Suda Kunitarō
須田國太郎
1891–1961
Japan
Biography
Suda Kunitarō (須田國太郎, 1891-1961) was the leading Kyoto yōga (Western-style) painter of the Shōwa period and one of the few Japanese oil painters of his generation to combine the practice of painting with a serious academic career in aesthetics and the history of art. Trained in philosophy at Kyoto Imperial University, intimately familiar with the painters of the Spanish Golden Age after four years of copying at the Prado, and later professor at the Kyoto Municipal School of Painting (the institution that would become Kyoto City University of Arts), Suda is the painter through whom Kansai yōga acquired its characteristic dark, tonal, intellectually grounded language — a language distinct from the bright plein-air manner of Kuroda Seiki's Tokyo school and aligned instead with the chiaroscuro traditions of Velázquez, Ribera, El Greco and Tintoretto.

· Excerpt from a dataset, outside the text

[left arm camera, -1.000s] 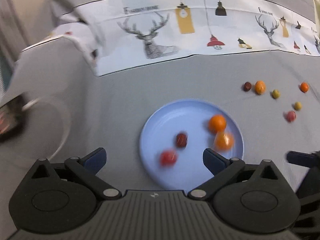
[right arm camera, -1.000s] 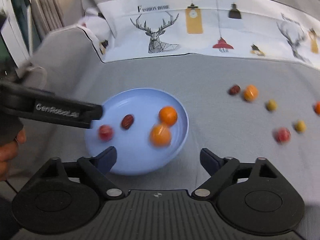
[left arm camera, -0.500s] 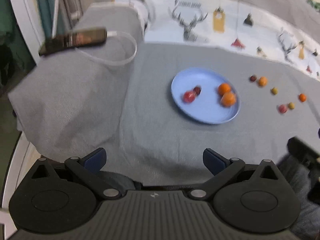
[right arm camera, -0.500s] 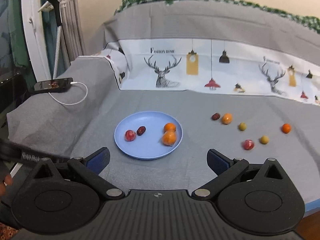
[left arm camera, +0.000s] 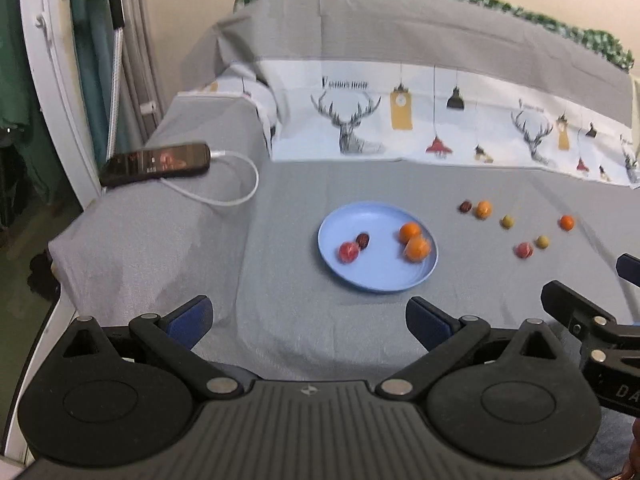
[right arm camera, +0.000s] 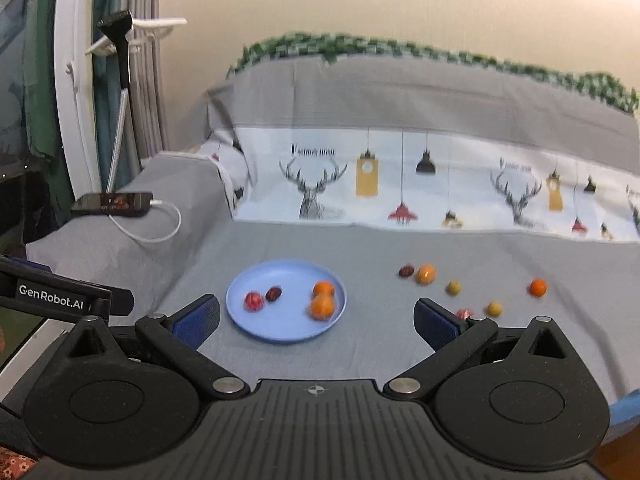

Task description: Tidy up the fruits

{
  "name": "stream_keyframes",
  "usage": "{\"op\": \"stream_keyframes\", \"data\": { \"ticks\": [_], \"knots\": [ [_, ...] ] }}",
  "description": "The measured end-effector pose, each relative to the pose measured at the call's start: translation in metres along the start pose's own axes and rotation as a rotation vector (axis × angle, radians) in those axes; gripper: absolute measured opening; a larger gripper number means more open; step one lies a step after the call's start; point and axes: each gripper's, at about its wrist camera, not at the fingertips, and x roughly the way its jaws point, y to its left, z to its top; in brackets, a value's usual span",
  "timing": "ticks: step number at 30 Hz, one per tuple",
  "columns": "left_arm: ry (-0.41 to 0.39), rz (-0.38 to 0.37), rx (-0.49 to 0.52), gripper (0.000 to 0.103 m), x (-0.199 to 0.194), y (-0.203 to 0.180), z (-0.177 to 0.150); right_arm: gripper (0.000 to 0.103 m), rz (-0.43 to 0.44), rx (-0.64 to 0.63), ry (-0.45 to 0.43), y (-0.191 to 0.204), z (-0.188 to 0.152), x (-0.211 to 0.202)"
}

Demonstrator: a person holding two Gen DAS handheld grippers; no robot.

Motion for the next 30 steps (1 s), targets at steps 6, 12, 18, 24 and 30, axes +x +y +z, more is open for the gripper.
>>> {"op": "stream_keyframes", "data": {
  "ticks": [6,12,18,24,30],
  "knots": [
    [0.002,-0.016,0.002,0.103,-0.005,0.000,-0.002,0.102,-0.010,-0.028,-0.029,0.007,-0.001,-0.013],
    [-0.009,-0.026,0.016,0.103,-0.007,-0.003,-0.003,0.102,-0.040,-0.001,-0.053,0.002,0.000,-0.021],
    [-0.015,-0.022,0.014,0.103,-0.006,-0.002,-0.003,0.102,-0.039,0.008,-0.039,0.001,-0.002,-0.016],
    [-0.006,-0.019,0.037,0.103,-0.001,-0.006,0.001,0.102,-0.042,0.033,-0.019,-0.003,-0.003,-0.009],
    [0.030,-0.029,0.012,0.103,0.011,-0.008,0.018,0.102,-0.066,0.081,0.016,-0.017,0.004,0.005]
  ]
}}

Suda was born on 6 June 1891 in Kyoto, the son of a kimono-fabric merchant in the Higashiyama district. He attended Kyoto's Third Higher School and in 1913 entered the Department of Philosophy at Kyoto Imperial University, choosing aesthetics and art history as his specialism. He graduated in 1916 with a thesis on Western painting and continued in graduate school under Fukada Yasukazu, the founder of academic aesthetics in Japan, taking 'the theory and technique of painting' as his research subject. While in graduate school he also enrolled at the Kansai Bijutsuin (Kansai Art Institute), studying drawing under the yōga painter Kanokogi Takeshirō — a Mori-school-trained Kyoto painter who had himself studied in Paris under Jean-Paul Laurens and Raphaël Collin. Suda's unusual dual training, in scholarship and in studio practice, would shape every aspect of his subsequent career.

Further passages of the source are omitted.